Er ist nach Zehnergraden von zehn bis 100 zu bemessen.
4. Leistungen (§§ 41-82)
Die Leistungen der Schnellen Hilfen umfassen Leistungen des Fallmanagements und Leistungen sowie psychotherapeutische Intervention und bis zu 15 und evtl. zehn weitere Sitzungen in einer Traumaambulanz (§§ 33ff SGB IV). Die Leistungen werden im erleichterten Verfahren erbracht: Eine Prüfung, ob die Angaben im Antrag zutreffend sind, erfolgt nicht (§ 115 SGB IV).
Leistungen zur Teilhabe werden nach §§ 62-70 SGB XIV erbracht.
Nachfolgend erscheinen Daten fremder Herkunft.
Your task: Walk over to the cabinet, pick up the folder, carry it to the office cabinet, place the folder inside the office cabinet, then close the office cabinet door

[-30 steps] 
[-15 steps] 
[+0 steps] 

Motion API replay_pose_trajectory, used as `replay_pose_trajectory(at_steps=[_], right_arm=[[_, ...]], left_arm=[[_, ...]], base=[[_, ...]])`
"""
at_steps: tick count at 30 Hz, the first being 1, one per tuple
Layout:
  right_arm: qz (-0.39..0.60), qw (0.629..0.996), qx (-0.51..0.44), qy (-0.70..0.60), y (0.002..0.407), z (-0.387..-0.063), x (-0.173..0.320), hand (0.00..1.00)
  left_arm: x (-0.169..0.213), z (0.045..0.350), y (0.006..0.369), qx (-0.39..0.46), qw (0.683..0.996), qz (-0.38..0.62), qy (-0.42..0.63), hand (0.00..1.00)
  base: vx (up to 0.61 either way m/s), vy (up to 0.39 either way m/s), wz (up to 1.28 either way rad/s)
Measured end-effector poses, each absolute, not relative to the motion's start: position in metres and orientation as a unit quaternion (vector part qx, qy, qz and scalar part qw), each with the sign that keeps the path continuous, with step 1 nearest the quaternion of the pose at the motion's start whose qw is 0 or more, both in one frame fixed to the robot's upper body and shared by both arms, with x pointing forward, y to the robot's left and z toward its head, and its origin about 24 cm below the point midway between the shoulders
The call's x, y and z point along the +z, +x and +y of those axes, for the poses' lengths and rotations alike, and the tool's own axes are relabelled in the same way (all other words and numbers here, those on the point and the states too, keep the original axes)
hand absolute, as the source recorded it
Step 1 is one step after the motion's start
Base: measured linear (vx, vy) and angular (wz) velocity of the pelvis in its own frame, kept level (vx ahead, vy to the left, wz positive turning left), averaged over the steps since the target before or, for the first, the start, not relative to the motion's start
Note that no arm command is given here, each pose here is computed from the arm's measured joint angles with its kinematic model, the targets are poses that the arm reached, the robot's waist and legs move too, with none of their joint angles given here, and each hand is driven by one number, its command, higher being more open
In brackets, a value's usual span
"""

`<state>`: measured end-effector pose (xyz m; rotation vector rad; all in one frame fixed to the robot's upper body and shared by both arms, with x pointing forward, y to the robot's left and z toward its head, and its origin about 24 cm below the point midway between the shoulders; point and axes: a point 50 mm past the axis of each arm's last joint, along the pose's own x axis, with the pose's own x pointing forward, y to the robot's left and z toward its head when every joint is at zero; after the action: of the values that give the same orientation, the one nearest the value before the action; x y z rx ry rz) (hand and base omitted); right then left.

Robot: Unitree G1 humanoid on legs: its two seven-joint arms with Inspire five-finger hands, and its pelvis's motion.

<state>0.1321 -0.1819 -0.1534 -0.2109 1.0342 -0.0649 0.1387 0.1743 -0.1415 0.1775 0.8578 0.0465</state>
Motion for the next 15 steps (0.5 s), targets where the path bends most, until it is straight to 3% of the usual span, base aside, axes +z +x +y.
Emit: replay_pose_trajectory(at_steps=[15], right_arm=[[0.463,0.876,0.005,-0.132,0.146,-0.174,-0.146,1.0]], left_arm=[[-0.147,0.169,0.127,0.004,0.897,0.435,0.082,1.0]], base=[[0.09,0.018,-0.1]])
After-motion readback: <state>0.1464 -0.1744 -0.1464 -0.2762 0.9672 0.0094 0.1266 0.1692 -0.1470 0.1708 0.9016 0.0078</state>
Bei Pflegebedürftigkeit werden Leistungen auf der Grundlage des Elften Buches Sozialgesetzbuch (SGB XI) erbracht und bedarfsgerecht aufgestockt (§§ 71-80 SGB XIV).
Bei hochgradiger Sehbehinderung, Blindheit oder Taubblindheit erhalten Geschädigte Blindenhilfe nach § 82 SGB XIV.
5. Monatliche Entschädigungszahlungen (§§ 83-88)
Geschädigte erhalten eine monatliche Entschädigungszahlung, deren Höhe vom Grad der Schädigungsfolgen abhängig ist:
- 400 Euro bei einem Grad der Schädigungsfolgen von 30 und 40,
- 800 Euro bei einem Grad der Schädigungsfolgen von 50 und 60,
- 1.200 Euro bei einem Grad der Schädigungsfolgen von 70 und 80,
- 1.600 Euro bei einem Grad der Schädigungsfolgen.
Auf Antrag wird eine Abfindung in Höhe des 60-fachen Monatsbetrags gezahlt. Damit sind die Entschädigungszahlungen für die Dauer von fünf Jahren abgegolten.
6. Berufsschadensausgleich (§§ 89-91)
Geschädigte, die einen Einkommensverlust erleiden, erhalten monatlich einen Berufsschadensausgleich, wenn
- ein Grad der Schädigungsfolgen von mindestens 30 anerkannt worden ist und
- Leistungen zur medizinischen Rehabilitation oder zur Teilhabe am Arbeitsleben nicht erfolgversprechend bzw. nicht zumutbar sind.
7. Besondere Leistungen im Einzelfall (§§ 92-96)
Geschädigte erhalten besondere Leistungen im Einzelfall, soweit und solange sie nicht oder nicht ausreichend in der Lage sind, den jeweiligen Bedarf aus ihrem Einkommen und Vermögen zu decken, und dieses Unvermögen durch die Schädigungsfolgen entstanden ist. Besondere Leistungen im Einzelfall sind:
- Leistungen zum Lebensunterhalt nach § 93 SGB XIV,
- die Leistung zur Förderung einer Ausbildung nach § 94 SGB XIV,
- Leistungen zur Weiterführung des Haushalts nach § 95 SGB XIV,
- Leistungen in sonstigen Lebenslagen nach § 96 SGB XIV.
8. Leistungen bei Überführung und Bestattung (§ 99)
Stirbt ein Geschädigter an den Schädigungsfolgen, so hat die Person, die die Überführung veranlasst hat, einen Anspruch auf Übernahme der tatsächlich entstandenen Kosten, soweit sie erforderlich und angemessen sind.
Die Kosten der Beerdigung werden bis zur Höhe eines Siebtels der im Zeitpunkt des Todes geltenden jährlichen Bezugsgröße übernommen (2023: 1/7 von 40.470 Euro = 5.781 Euro).
Weitere Informationen zu weiteren Leistungen, die im Todesfall gewährt werden können, finden Sie in unserem Beitrag "Sterbegelder und andere Leistungen im Todesfall" auf unserer Website.
9. Fristen für Neubegutachtungen
Die Leistungsvoraussetzungen für Entschädigungszahlungen werden regelmäßig nach fünf Jahren überprüft, bei schweren Schädigungen nach zehn Jahren.
1 § 21 Lebenspartnerschaftgesetz.
2 Grühn in BeckOK, Sozialrecht, Stand: 01.06.2023, § 2 Rn 29.
3 Bundesverfassungsgericht, Urteil vom 17.11.1992 - 1 BvL 8/87, Rn 114.